Roelfsema PR, Engel AK, König P, Singer W. Nature 1997; 385(6612): 157-161.

Affiliation

Max-Planck-Institute for Brain Research, Frankfurt, Germany. roelfsema@mpih-frankfurt.mpg.de

Copyright

(Copyright © 1997, Holtzbrinck Springer Nature Publishing Group)

DOI

10.1038/385157a0

PMID

8990118

Abstract

Information processing in the cerebral cortex invariably involves the activation of millions of neurons that are widely distributed over its various areas. These distributed activity patterns need to be integrated into coherent representational states. A candidate mechanism for the integration and coordination of neuronal activity between different brain regions is synchronization on a fine temporal scale. In the visual cortex, synchronization occurs selectively between the responses of neurons that represent related features and that need to be integrated for the generation of coherent percepts; neurons in other areas of the cerebral cortex also synchronize their discharges. However, little is known about the patterns and the behavioural correlates of synchrony among widely separated cortical regions.

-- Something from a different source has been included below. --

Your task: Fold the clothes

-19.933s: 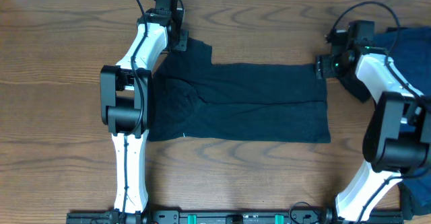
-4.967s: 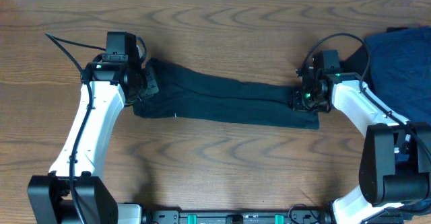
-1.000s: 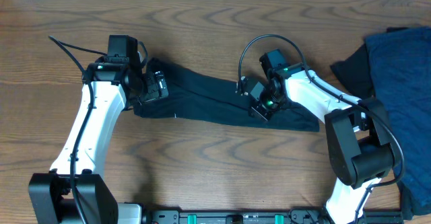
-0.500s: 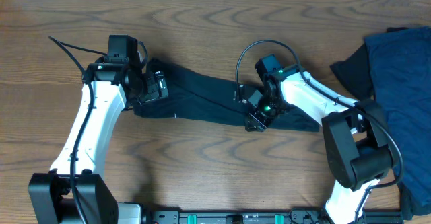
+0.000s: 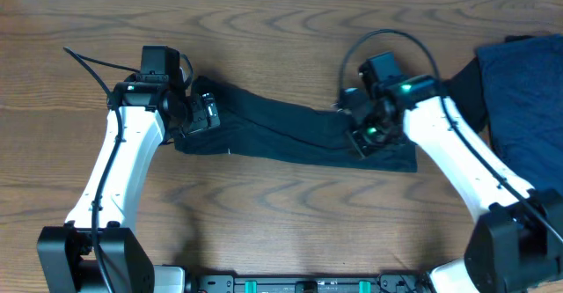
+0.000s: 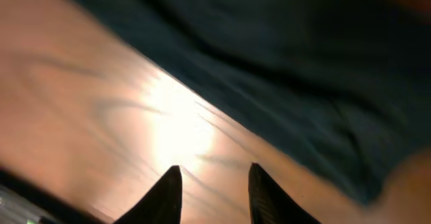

Here we report that synchronization occurs between areas of the visual and parietal cortex, and between areas of the parietal and motor cortex, in the awake cat. When cats responded to a sudden change of a visual pattern, neuronal activity in cortical areas exhibited synchrony without time lags; this synchrony was particularly strong between areas subserving related functions. During reward and inter-trial episodes, zero-time-lag synchrony was lost and replaced by interactions exhibiting large and unsystematic time lags.